Segment text in smaller units

Goal

Segment text in smaller units (e.g. lines, words, letters, etc.).

Prerequisites

Some text has been imported in Orange Textable (see Cookbook: Text input) and possibly further processed (see Cookbook: Segmentation manipulation).

Ingredients

Widget Segment
Icon segment_icon
Quantity 1

Procedure

Segment text in lines with an instance of Segment

Figure 1: Segment text in lines with an instance of Segment.
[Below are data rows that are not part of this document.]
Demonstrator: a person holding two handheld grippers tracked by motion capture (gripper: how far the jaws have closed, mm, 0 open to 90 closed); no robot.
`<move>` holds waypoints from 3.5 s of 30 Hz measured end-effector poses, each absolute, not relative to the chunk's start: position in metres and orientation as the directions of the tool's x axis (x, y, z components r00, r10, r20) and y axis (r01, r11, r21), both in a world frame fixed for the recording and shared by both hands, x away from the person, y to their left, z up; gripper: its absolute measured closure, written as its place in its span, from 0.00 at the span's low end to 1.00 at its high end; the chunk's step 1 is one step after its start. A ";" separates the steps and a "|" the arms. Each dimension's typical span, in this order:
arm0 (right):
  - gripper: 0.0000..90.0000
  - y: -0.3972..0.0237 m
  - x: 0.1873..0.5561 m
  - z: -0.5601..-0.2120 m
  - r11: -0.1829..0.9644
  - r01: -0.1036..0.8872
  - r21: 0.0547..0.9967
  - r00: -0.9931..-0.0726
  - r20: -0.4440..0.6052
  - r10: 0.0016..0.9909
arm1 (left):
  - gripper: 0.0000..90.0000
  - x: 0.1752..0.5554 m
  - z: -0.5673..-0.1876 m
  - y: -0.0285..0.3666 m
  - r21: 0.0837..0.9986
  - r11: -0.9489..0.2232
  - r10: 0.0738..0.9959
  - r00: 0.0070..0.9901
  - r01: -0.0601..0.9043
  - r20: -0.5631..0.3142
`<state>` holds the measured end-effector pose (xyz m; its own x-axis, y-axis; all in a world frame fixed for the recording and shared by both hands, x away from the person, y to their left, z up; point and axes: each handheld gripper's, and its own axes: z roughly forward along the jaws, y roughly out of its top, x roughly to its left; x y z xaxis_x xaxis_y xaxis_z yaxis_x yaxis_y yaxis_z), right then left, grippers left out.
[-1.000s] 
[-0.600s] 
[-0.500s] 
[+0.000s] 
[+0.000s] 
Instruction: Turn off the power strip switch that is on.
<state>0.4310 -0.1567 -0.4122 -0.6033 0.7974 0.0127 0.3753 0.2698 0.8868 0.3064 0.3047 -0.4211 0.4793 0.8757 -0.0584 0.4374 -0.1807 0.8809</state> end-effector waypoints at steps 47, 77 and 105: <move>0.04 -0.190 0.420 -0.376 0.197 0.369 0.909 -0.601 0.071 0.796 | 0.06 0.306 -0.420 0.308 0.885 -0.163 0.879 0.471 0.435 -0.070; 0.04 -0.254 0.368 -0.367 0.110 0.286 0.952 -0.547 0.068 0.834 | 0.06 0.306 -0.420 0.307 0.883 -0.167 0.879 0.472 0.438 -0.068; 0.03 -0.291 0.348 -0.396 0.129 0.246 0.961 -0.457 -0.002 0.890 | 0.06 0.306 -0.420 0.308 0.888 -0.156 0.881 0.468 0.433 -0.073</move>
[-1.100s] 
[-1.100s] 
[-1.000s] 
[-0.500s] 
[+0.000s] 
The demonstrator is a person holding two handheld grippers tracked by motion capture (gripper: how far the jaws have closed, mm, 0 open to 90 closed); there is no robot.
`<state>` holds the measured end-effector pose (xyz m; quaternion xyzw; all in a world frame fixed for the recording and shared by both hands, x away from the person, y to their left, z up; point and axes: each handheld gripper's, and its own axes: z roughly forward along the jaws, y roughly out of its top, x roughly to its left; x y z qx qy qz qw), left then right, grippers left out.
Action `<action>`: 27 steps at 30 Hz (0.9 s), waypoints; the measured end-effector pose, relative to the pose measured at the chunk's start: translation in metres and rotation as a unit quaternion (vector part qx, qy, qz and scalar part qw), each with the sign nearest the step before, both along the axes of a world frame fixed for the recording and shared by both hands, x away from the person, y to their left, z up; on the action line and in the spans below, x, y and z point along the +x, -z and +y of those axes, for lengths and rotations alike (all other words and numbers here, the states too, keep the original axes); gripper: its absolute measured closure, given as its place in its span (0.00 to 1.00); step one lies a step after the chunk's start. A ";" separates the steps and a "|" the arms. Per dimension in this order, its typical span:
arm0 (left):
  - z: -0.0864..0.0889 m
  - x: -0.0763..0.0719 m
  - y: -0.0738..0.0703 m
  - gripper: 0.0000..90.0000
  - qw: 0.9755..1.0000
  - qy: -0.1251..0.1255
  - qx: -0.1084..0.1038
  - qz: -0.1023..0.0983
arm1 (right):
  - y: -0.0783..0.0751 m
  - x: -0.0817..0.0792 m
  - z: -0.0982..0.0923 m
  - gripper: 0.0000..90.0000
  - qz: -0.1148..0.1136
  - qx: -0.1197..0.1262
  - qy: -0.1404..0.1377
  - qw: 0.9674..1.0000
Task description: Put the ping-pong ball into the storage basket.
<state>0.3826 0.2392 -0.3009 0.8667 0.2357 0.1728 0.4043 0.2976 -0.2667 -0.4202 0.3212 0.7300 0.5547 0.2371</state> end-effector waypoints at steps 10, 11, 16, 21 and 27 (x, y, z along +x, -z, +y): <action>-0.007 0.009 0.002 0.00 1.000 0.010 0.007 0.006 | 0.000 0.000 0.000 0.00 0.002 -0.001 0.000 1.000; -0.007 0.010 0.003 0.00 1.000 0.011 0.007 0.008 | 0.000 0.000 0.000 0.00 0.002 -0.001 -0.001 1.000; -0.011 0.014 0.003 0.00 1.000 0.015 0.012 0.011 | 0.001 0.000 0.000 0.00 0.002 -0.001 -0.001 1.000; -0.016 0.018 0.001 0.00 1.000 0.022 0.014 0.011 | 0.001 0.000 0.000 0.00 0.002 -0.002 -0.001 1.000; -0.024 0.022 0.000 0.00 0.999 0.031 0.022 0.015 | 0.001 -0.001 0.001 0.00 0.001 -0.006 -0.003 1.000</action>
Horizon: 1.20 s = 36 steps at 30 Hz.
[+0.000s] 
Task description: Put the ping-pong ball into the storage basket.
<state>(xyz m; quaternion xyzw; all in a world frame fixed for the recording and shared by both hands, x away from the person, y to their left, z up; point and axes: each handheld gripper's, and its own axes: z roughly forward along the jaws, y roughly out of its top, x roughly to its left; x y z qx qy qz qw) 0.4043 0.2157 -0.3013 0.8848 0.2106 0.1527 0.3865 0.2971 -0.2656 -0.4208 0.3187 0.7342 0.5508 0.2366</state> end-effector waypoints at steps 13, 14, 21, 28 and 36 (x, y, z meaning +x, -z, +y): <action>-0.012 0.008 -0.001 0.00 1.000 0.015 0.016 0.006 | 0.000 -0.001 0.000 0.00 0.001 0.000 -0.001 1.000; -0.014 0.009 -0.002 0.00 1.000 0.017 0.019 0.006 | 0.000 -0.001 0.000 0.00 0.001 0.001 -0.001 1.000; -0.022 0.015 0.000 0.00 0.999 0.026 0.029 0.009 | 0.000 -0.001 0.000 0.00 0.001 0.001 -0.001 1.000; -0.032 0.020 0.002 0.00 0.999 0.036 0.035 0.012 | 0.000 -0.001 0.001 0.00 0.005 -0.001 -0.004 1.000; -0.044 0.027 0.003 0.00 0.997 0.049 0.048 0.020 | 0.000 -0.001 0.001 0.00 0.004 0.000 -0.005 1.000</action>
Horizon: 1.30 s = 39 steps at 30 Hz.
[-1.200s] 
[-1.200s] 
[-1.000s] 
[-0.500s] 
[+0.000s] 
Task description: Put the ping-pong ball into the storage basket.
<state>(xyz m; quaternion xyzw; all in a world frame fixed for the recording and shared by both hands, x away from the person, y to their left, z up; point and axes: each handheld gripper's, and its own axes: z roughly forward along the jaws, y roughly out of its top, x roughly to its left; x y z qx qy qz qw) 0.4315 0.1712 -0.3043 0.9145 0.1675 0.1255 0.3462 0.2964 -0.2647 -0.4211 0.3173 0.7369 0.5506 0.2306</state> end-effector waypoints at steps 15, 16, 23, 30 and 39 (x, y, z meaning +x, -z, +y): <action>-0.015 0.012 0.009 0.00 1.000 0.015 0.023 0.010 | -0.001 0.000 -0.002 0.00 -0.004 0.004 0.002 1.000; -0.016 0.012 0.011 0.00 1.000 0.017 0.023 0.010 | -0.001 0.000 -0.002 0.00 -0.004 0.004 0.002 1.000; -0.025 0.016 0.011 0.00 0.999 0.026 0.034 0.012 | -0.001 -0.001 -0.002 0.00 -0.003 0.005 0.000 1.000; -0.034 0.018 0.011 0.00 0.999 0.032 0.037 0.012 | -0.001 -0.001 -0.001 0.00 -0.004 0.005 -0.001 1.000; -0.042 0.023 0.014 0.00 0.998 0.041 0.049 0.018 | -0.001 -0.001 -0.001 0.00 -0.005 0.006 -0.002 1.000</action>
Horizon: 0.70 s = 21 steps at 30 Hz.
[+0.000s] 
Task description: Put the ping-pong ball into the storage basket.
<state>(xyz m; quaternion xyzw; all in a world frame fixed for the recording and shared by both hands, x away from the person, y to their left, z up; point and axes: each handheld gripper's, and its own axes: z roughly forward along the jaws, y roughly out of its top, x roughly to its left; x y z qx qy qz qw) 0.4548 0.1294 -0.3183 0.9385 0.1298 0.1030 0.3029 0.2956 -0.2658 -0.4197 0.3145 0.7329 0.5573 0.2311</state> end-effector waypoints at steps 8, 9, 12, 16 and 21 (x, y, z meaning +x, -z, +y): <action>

  1. Create an instance of Segment on the canvas.
  2. Drag and drop from the output connection (righthand side) of the widget instance that emits the segmentation to be segmented (e.g. Text Field) to the Segment instance’s input connection (lefthand side).
  3. Open the Segment instance’s interface by double-clicking on its icon on the canvas.
  4. In the Regex section, insert the regular expression describing the units that will be segmented (for example to segment a text in lines use .+, in words \w+, in letters \w, in characters ., and so on) then click on the validation button on the right.
  5. Click the Send button (or make sure the Send automatically checkbox is selected).
  6. A segmentation containing a segment for each specified unit (e.g. line) is then available on the Segment instance’s output connections; to display or export it, see Cookbook: Text output.

Comment

  • In the Regex field you can use all the syntax of Python’s regular expression (cf. Python documentation).